This post was published as a bylined article by Mehdi Daoudi on Forbes.com.
There’s no doubting the growth the cloud has experienced over the course of just a few years. Evolving from basic browser-based applications and a simple IaaS deployment method, the cloud has undoubtedly reshaped today’s IT. Most modern websites and back-end technologies rely on third parties that reside on the cloud because it’s easier and less expensive to deploy.
Though the cloud has afforded more flexibility in this aspect, our dependence and trust in their ability to provide the stable, reliable, and scalable performance that a good end user experience requires is risky. In just the past year, we’ve seen several high-profile cloud outages that have made CTOs and CIOs of major companies think twice about their level of dependence on these services.
Some of the biggest outages of this year include:
- Black Friday weekend 2016: Last year’s peak shopping period avoided major, lengthy outages among online retailers, but a number of sites did experience a series of brief outages. While not headline-grabbing, these regional or partial-site glitches or slowdowns still hurt businesses. One large retailer had very long response times in a few cities. What was notable was that most of these problems were due to third-party, cloud-based services that could not keep up with the heavy traffic loads.
- Amazon’s popular S3 cloud storage service is used by many thousands of companies. On February 28, its U.S. East region experienced widespread S3 problems that lasted for over three hours. The S3 service is so popular that chances are your company was affected. Since that day, a number of smaller S3 glitches have occurred, with frustration spilling over to complaints in the Twittersphere.
- It was a tough June for IBM’s cloud business when the CEO of Lululemon publicly blamed it for the retailer’s 20-hour site outage. This type of C-level public admonishment is rare but so was the extraordinary outage length for this major brand.
- Shortly thereafter, Facebook announced it was removing its WhatsApp service from IBM’s cloud and placing it within its own data center.

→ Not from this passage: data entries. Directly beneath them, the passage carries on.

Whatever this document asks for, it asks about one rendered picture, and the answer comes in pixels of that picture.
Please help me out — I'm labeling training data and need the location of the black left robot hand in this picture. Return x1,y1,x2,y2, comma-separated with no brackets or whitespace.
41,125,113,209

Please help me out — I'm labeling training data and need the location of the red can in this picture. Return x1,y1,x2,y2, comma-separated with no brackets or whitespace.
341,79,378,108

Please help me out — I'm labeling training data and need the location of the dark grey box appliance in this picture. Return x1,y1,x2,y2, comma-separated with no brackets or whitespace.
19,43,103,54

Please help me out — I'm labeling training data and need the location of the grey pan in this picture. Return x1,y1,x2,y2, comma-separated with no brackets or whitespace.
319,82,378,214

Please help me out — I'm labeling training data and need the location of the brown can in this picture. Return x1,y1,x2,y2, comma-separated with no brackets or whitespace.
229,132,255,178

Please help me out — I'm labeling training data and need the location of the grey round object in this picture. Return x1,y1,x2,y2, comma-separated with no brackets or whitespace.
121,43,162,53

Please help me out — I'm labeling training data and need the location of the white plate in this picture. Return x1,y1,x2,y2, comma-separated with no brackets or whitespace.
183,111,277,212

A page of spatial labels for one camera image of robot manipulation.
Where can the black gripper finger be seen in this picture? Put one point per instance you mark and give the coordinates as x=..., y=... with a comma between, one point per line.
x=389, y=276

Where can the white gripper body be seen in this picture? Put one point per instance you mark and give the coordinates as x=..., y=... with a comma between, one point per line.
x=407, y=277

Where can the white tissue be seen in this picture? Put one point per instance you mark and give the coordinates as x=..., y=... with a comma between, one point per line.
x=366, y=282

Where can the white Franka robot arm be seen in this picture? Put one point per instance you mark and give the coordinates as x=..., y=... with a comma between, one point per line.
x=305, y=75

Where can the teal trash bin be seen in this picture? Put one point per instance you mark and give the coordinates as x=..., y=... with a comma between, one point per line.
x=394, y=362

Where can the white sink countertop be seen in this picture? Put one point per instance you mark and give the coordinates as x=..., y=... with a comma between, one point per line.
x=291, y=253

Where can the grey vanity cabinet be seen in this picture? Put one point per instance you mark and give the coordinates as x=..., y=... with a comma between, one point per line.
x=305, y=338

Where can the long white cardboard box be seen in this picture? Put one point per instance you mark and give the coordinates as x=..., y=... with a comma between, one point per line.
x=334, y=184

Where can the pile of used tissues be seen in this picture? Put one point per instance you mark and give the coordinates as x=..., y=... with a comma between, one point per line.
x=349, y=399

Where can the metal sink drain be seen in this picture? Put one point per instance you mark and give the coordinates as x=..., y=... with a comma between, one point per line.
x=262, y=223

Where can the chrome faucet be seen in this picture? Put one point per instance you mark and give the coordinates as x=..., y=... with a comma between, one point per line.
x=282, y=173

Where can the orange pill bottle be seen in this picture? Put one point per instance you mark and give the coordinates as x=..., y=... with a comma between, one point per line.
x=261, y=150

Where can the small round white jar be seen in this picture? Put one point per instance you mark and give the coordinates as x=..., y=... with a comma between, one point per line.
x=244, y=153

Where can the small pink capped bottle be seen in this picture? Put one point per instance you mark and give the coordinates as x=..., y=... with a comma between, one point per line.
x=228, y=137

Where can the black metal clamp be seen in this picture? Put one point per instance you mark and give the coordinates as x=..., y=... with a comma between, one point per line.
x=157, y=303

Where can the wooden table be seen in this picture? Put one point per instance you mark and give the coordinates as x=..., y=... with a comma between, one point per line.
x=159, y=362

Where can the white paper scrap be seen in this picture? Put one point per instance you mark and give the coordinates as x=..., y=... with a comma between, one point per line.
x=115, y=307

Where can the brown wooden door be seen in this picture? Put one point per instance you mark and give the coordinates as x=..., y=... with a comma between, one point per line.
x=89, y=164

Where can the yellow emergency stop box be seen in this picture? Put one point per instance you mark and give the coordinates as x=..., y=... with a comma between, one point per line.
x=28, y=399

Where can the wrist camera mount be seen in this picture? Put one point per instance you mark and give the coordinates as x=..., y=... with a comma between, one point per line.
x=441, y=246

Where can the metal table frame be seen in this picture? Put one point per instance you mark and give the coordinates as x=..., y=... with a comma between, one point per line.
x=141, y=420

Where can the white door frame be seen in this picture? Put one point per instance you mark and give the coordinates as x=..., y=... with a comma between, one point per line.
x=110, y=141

- Dyn DNS attack: While the cause was a DDoS attack when this critical internet domain name mapping service went down a year ago, it took many sites with it. DNS is an easy item to forget, as you just expect it to work. But this outage showed it’s another external element you must watch.
Below are five steps you can take to reduce your risk of experiencing the effect of an outage:
- Monitor every element of your IT infrastructure as if it was within your own firewall.
- Make sure you build in redundancy for when a third party fails.
- Limit the number of externally sourced elements in your systems.
- Spread your cloud-based infrastructure into different regions
- Focus on actionable data
There is no such thing as infallible technology, and that applies to the cloud as well. Always assume that something will break eventually and have a plan prepared for when it does so you can get back up quickly and protect your end user experience.